- **Exercise**: From the records below, transcribe exactly the lines that begin at the line with "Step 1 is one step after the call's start" and end at the line with "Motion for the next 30", both included.

(Records drawn from a dataset)

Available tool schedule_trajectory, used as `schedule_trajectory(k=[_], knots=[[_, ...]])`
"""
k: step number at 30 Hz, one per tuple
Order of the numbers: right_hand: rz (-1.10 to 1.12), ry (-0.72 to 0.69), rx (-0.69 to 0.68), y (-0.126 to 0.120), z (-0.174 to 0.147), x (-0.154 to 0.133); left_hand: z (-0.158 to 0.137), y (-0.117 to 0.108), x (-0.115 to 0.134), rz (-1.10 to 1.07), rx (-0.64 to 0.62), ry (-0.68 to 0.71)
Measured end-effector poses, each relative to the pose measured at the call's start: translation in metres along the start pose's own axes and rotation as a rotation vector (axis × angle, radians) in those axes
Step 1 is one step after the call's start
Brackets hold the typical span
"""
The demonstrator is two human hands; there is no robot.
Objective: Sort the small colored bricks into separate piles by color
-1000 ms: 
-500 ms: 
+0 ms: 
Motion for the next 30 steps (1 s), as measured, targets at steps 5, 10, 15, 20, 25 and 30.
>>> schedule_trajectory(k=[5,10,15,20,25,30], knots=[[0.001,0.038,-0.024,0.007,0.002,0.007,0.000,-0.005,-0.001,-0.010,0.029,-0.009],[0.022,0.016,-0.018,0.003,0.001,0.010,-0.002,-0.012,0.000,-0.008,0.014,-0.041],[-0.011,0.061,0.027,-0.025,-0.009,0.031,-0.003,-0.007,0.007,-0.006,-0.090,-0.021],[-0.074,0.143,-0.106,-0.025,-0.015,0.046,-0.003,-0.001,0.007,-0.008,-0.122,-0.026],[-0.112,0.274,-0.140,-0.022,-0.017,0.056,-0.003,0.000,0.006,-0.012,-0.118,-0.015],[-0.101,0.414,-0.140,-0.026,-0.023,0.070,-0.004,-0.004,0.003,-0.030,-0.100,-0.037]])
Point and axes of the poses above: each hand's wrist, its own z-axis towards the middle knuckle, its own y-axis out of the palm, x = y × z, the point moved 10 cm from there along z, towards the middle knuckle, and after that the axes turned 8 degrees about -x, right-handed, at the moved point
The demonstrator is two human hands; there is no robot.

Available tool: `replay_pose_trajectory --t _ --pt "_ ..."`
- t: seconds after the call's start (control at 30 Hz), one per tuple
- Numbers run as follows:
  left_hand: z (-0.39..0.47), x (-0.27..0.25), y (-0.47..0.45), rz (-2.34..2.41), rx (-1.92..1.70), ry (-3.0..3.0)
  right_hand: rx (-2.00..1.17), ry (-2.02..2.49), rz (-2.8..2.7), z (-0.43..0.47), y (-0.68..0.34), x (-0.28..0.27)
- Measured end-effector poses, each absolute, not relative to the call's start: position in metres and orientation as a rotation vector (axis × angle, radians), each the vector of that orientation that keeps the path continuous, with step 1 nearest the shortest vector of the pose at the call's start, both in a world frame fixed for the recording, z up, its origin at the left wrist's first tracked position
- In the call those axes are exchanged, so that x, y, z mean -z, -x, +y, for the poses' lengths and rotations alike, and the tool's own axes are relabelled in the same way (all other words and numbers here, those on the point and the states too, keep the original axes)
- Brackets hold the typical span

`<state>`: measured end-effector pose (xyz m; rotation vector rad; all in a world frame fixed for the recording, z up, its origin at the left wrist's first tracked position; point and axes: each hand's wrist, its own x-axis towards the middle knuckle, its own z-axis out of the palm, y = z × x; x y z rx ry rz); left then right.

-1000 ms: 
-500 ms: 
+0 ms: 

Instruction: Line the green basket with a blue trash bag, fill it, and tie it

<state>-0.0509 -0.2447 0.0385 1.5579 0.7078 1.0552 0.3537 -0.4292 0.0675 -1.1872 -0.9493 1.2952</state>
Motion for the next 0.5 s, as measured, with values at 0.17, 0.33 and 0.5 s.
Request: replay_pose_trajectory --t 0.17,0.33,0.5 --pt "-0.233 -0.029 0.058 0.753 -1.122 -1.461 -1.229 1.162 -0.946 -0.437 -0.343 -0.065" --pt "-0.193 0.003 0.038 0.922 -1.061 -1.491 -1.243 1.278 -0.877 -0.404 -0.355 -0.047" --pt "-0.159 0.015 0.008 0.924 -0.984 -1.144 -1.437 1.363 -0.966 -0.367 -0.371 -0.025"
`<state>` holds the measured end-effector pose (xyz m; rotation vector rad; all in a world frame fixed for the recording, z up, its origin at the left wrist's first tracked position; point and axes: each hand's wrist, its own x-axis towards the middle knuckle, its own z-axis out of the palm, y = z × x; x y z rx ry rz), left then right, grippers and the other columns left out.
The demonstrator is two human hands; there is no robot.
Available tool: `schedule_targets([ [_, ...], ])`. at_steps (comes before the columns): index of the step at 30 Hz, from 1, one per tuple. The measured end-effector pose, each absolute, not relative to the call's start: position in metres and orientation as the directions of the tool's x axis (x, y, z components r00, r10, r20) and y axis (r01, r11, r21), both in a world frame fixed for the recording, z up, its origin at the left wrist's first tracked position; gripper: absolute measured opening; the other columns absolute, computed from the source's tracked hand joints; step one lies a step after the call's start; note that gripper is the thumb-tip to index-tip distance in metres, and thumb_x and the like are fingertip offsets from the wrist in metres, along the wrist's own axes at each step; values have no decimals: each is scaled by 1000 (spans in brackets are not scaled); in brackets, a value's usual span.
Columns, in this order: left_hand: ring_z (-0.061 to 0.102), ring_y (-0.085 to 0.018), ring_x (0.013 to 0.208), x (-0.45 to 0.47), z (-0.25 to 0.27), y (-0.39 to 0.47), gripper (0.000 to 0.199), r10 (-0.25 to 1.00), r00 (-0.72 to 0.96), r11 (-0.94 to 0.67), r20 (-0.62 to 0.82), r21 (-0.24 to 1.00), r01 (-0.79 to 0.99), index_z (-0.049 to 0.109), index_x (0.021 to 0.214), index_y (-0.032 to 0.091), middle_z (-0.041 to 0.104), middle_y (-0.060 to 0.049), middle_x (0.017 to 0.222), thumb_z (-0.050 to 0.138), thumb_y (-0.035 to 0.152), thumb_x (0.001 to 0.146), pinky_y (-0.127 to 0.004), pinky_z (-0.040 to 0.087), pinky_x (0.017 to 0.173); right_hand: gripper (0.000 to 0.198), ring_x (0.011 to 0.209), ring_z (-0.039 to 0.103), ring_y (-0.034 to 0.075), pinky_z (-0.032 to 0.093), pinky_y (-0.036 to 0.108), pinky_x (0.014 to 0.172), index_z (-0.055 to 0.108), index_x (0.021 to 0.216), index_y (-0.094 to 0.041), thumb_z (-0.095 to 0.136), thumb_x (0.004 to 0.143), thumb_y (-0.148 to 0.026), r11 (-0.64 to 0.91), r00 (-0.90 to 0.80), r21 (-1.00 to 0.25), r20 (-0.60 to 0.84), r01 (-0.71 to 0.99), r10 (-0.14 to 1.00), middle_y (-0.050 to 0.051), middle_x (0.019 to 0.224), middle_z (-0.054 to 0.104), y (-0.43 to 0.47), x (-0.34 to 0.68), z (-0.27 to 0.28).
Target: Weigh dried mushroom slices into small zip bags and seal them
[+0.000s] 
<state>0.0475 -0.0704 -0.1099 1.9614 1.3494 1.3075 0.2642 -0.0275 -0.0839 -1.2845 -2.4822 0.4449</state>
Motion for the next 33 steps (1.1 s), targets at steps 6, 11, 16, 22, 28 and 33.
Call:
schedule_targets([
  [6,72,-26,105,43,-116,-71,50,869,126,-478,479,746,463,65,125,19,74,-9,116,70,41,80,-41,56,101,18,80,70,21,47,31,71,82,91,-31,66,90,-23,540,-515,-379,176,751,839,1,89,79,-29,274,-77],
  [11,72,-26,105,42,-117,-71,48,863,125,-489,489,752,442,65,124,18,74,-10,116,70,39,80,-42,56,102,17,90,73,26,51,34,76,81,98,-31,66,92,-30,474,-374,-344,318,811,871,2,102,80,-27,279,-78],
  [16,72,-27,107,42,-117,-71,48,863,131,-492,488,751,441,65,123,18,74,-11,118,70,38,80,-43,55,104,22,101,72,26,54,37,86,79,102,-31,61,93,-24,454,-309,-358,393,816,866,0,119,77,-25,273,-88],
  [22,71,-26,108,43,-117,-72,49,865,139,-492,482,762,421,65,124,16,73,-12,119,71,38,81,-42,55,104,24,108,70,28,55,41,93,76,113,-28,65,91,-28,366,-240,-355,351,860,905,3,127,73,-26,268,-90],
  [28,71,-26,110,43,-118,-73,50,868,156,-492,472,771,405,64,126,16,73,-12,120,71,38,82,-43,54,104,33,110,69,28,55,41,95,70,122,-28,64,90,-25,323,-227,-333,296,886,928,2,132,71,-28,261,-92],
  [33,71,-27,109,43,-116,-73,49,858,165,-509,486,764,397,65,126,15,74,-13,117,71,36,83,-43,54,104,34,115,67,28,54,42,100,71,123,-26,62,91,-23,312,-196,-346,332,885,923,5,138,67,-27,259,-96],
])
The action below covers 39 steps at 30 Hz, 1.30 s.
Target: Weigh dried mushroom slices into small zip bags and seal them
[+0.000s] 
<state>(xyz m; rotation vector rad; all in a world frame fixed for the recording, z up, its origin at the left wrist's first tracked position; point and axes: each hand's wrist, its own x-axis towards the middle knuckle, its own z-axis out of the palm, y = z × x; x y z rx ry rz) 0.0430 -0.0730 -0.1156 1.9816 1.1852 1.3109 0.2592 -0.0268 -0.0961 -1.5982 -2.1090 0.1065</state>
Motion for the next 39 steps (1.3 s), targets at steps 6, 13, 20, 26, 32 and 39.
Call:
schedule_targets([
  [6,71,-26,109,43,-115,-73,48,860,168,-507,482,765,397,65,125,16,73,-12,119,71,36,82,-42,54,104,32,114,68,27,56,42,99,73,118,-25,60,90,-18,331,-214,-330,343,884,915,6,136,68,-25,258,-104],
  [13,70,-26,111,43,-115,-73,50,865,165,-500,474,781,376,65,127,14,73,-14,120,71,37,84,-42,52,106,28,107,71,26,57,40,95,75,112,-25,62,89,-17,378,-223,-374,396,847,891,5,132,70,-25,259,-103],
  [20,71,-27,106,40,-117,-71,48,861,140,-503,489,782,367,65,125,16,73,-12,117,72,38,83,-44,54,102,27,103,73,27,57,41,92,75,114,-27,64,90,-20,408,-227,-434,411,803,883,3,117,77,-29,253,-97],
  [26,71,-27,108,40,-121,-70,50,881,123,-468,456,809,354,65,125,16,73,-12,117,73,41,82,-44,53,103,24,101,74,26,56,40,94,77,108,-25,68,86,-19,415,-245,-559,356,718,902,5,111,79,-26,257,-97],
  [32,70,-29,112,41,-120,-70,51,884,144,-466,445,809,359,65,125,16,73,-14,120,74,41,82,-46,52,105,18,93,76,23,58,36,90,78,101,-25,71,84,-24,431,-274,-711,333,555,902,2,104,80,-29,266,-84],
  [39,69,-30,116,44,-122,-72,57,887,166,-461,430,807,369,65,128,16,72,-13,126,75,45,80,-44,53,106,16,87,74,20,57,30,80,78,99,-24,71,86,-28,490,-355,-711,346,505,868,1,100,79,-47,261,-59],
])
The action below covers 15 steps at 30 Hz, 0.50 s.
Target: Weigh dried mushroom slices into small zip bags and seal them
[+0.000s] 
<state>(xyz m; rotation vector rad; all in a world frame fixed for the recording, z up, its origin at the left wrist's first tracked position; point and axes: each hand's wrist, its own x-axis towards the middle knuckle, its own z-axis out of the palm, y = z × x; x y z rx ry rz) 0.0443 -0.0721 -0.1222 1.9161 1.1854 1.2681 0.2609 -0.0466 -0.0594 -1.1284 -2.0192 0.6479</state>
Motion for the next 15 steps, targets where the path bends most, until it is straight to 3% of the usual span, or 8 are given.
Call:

- **Written solution**:
Step 1 is one step after the call's start
Brackets hold the typical span
"""
The demonstrator is two human hands; there is no robot.
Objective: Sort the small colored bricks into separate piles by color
-1000 ms: 
-500 ms: 
+0 ms: 
Motion for the next 30 steps (1 s), as measured, targets at steps 5, 10, 15, 20, 25 and 30.

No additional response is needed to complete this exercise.